Sat Jul 23, 2022 11:18 am

MNDP is broadcast so visible to everything within the layer 2 network, it doesn't provide information as to where it is within the network.
I see. If I'd want to see these packets using tcpdump, which filter would I need to apply? Or, put differently, where can I read the network definition of MNDP so that I can construct that filter myself?
LLDP requires special handling as each port on a device has to transmit different information, as it includes the port identity, and the device must not forward received information.
Correct.

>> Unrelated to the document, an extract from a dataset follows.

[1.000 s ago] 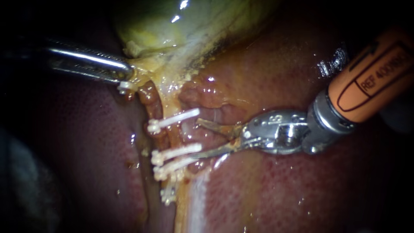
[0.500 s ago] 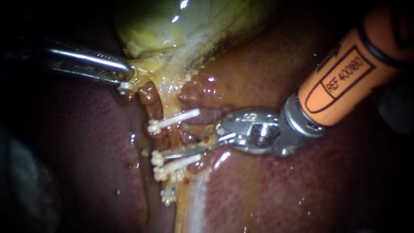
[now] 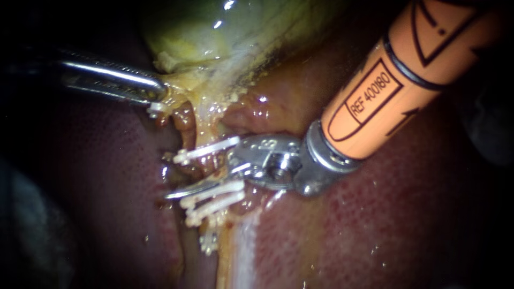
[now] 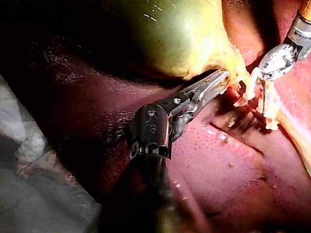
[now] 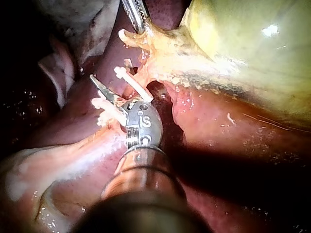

Then again, the switch must already be capable of NOT forwarding LLDP, so that part should not be complicated.
I suspect that SWOS mainly relies on functionality and storage within the switch chip itself, such as various counters, host and VLAN tables, hence no neighbours display as this is an unknown number of variable sized items.
I agree that SwOS mainly leans on the basic functionality of the switch chip (as it should).
Then again, if the LLDP/direct neighbours display would be implemented as a fixed-size array (per Port store only a single neighbour (the last one seen)) that would be perfectly fine.
As SWOS has SNMP and supposedly implements BRIDGE-MIB you should be able to retrieve the host table showing which MAC addresses have been learned on each port, although this appears to be missing in the original RB260s running v1.x.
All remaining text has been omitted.